LOS BEBÉS Y LA NATACIÓN – Diversión en el elemento agua
Juegue y disfrute al máximo con su bebé en el elemento líquido. El contacto corporal a flor de piel entre usted y el más pequeño de la casa hará que viva momentos inolvidables. El agua le ofrece múltiples sensaciones y experiencias didácticas.
Máxima diversión para padres y bebés
Padres e hijos viven unos momentos de entrañable vida en común y de divertido juego compartido. Un momento inolvidable es cuando el bebé, que apenas gatea, pasa con una sonrisa nadando delante de sus papás o mamás. Es difícil decir en qué cara se refleja más orgullo, si en la del niño o en la de su acompañante.

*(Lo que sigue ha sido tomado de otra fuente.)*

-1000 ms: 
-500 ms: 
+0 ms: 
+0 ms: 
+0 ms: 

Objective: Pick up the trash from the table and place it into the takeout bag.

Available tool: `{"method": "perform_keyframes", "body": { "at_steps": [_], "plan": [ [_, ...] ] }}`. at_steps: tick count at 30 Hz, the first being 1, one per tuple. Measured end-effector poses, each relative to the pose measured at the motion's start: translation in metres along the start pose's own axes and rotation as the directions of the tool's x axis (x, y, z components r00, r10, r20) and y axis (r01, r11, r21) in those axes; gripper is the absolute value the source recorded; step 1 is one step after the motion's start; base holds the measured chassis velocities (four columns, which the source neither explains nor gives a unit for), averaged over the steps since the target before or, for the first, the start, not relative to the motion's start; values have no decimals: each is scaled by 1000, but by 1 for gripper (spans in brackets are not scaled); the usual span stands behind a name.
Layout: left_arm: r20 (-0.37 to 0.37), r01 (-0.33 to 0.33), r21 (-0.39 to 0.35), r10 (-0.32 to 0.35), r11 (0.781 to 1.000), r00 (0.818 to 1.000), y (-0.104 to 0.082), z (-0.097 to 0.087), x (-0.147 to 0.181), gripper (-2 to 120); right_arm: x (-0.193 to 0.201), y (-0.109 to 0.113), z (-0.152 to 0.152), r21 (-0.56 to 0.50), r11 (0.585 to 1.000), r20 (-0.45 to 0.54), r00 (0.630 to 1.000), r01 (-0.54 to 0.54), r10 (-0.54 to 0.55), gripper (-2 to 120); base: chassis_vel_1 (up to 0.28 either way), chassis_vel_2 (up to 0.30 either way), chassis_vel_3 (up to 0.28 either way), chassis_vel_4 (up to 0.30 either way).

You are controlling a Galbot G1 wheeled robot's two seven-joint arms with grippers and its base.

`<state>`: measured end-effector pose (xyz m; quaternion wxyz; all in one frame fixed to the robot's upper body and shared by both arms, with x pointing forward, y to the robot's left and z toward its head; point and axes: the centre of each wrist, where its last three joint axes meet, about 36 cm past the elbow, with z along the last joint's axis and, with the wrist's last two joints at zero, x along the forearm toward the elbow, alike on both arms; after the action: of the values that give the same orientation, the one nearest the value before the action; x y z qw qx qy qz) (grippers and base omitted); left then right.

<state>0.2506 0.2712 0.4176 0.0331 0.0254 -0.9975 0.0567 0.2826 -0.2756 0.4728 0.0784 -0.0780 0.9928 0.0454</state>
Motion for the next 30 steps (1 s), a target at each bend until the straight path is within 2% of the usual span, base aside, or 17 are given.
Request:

¿Qué es la natación de los bebés?
La natación de los bebés es el contacto lúdico de los bebés con el elemento agua a una temperatura de ésta alrededor de los 34° C.
¿Cómo hay que hacerlo?
En la natación del bebé el pequeño no tiene que aprender a nadar, sino simplemente disfrutar en el agua con sus padres y otros niños. Al principio meteremos al niño en el agua con mucho cuidado y poco a poco para que no se asuste. En los cursos de natación de bebés se enseña a los padres formas de cogerlos y aguantarlos que sean seguras y al mismo tiempo permitan al niño tener un gran margen de libertad de movimiento. Con distintas técnicas se deslizará suavemente al niño por el agua, dejándole que flote, chapotee o juegue con otros niños. Por razones de higiene, habría que poner a los niños un pañal especial de agua que encontrará en los establecimientos de deporte especializados.
¿Cuáles son las ventajas de la natación de los bebés?

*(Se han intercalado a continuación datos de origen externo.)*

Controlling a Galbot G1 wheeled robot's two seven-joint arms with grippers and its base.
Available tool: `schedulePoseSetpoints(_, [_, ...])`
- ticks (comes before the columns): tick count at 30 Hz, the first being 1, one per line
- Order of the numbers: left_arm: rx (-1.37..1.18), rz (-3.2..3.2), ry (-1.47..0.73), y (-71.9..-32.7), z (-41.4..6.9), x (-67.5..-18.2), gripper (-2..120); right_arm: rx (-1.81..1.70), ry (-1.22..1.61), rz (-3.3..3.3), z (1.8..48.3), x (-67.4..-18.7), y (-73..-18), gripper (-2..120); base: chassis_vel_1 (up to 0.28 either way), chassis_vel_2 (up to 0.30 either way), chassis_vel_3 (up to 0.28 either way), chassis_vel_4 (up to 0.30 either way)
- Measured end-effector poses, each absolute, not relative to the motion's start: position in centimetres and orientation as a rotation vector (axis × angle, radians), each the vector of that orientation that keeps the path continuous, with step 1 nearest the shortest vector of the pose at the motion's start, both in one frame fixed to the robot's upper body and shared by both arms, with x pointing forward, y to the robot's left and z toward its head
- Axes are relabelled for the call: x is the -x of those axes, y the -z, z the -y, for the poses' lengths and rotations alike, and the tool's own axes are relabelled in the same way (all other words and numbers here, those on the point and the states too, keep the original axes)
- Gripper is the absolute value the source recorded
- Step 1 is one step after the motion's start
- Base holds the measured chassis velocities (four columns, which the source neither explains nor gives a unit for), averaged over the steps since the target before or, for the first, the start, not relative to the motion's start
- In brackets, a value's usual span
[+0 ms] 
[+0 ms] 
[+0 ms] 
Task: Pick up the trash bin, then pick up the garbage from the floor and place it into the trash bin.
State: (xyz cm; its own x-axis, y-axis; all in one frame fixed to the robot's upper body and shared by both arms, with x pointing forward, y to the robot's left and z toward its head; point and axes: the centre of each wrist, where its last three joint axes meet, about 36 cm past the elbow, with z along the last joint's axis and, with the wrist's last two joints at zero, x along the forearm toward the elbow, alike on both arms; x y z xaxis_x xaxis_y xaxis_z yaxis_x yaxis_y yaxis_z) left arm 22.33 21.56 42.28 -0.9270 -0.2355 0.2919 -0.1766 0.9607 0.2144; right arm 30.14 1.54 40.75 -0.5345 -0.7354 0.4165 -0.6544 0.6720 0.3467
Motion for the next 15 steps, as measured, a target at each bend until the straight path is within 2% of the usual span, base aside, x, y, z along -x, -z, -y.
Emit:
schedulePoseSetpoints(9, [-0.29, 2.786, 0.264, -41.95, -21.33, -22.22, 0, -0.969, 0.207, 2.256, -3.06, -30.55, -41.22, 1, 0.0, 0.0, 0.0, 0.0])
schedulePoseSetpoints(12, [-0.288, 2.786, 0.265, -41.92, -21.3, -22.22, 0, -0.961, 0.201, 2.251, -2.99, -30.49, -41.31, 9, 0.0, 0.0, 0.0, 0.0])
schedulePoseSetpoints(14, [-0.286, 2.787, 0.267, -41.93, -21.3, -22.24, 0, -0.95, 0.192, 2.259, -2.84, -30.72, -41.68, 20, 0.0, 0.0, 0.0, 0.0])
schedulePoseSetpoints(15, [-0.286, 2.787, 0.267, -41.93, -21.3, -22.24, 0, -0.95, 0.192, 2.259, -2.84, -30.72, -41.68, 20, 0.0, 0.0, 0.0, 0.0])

Un recién nacido ya conoce el elemento agua del seno materno y por eso en seguida se encontrará a gusto en el agua. Por otro lado, el contacto con el agua beneficia de forma positiva el desarrollo corporal. Muchos movimientos que fuera del agua no se pueden realizar hasta mucho más tarde, dentro de ella son posibles de inmediato, ya que el niño apenas percibe el peso de su propio cuerpo. Además, el estrecho contacto entre padres e hijos favorece el crecimiento espiritual y hace que la confianza mutua sea mayor. Por otro lado, los nuevos estímulos potencian la receptividad de los niños.

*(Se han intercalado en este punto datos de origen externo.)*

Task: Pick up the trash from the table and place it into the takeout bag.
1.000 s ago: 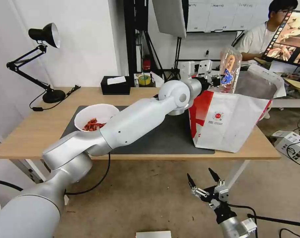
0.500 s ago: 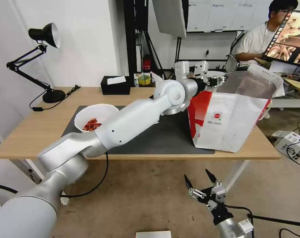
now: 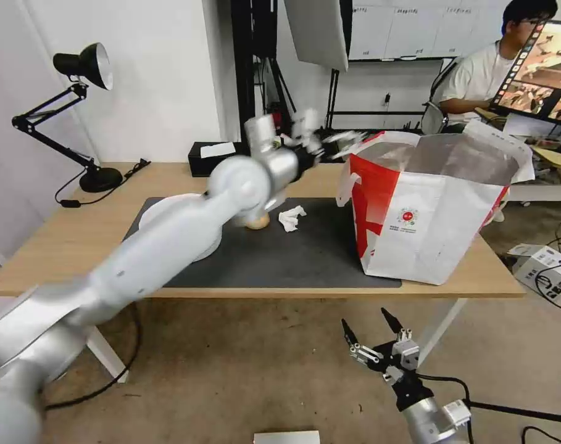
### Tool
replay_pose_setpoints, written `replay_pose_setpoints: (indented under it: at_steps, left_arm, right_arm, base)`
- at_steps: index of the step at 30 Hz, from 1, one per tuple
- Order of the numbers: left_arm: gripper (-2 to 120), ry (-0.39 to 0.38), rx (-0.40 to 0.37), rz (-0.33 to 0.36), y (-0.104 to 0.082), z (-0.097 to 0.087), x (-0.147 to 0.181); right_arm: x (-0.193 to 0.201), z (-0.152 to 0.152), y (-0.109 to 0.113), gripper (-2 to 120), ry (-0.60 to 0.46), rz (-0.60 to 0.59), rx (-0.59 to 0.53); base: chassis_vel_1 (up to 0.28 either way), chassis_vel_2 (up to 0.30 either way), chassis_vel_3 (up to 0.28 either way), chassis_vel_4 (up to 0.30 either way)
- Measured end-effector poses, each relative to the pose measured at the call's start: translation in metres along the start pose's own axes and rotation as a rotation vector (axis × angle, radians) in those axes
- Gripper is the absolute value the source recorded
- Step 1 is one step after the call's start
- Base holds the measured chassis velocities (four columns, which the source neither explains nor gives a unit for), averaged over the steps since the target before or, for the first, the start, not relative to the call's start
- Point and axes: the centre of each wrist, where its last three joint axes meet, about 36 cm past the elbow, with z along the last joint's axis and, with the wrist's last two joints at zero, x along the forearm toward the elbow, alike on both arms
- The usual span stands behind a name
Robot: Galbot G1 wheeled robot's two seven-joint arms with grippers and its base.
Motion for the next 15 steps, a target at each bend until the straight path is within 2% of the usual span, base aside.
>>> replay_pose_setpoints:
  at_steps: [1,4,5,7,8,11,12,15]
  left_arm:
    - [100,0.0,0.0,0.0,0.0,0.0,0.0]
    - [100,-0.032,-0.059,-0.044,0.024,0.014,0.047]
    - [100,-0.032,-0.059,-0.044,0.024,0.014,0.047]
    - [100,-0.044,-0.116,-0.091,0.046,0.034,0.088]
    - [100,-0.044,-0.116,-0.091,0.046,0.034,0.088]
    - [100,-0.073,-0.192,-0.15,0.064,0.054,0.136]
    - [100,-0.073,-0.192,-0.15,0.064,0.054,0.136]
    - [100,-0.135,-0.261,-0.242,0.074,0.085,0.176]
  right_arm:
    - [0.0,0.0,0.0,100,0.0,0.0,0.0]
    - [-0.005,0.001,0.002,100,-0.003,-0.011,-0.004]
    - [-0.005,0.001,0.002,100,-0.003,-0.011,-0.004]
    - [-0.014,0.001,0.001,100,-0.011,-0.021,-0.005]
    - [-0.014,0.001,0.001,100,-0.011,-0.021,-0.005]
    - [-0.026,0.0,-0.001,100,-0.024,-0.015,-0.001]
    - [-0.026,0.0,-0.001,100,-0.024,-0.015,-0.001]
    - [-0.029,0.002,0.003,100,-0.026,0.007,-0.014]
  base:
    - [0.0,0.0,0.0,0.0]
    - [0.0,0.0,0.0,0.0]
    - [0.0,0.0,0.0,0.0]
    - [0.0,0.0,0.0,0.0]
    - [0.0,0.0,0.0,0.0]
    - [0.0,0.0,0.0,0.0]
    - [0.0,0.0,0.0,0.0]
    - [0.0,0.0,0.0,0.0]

Las condiciones físicas del agua pueden estimular ya a una edad muy temprana el desarrollo motor del niño. En este sentido, serán de mucha utilidad las aletas, tablas y otros elementos de impulsión. En los cursos pondrán a su disposición estos objetos de ayuda y si no, también se pueden comprar.
Gracias al contacto más estrecho con otros niños y padres, también se potencia el desarrollo social. Por otro lado, la presión del agua sobre el cuerpo estimula la circulación y respiración y fortalece la musculatura. El agua actúa sobre todos los sistemas del organismo, potencia la habilidad de movimiento y mental del bebé. Encontrarse en el medio acuático aumenta la sensación de bienestar y la capacidad de coordinación y concentración.
Lógicamente, puede seguir aplicando en su propia piscina las técnicas aprendidas en los cursos de natación de bebés.
¿A partir de cuando se pueden bañar?
Con la experiencia se ha visto que las reacciones y manifestaciones de los bebés de cinco semanas demuestran que ya están preparados para familiarizarse con el elemento agua.
Resultados:
Los bebés y los niños que se mueven con frecuencia en el agua se desarrollan especialmente bien y, desde el punto de vista de la salud, son extremadamente estables. Gracias al estado de mayor desenvoltura y relajación, se refuerza con eficacia la relación entre padres e hijos.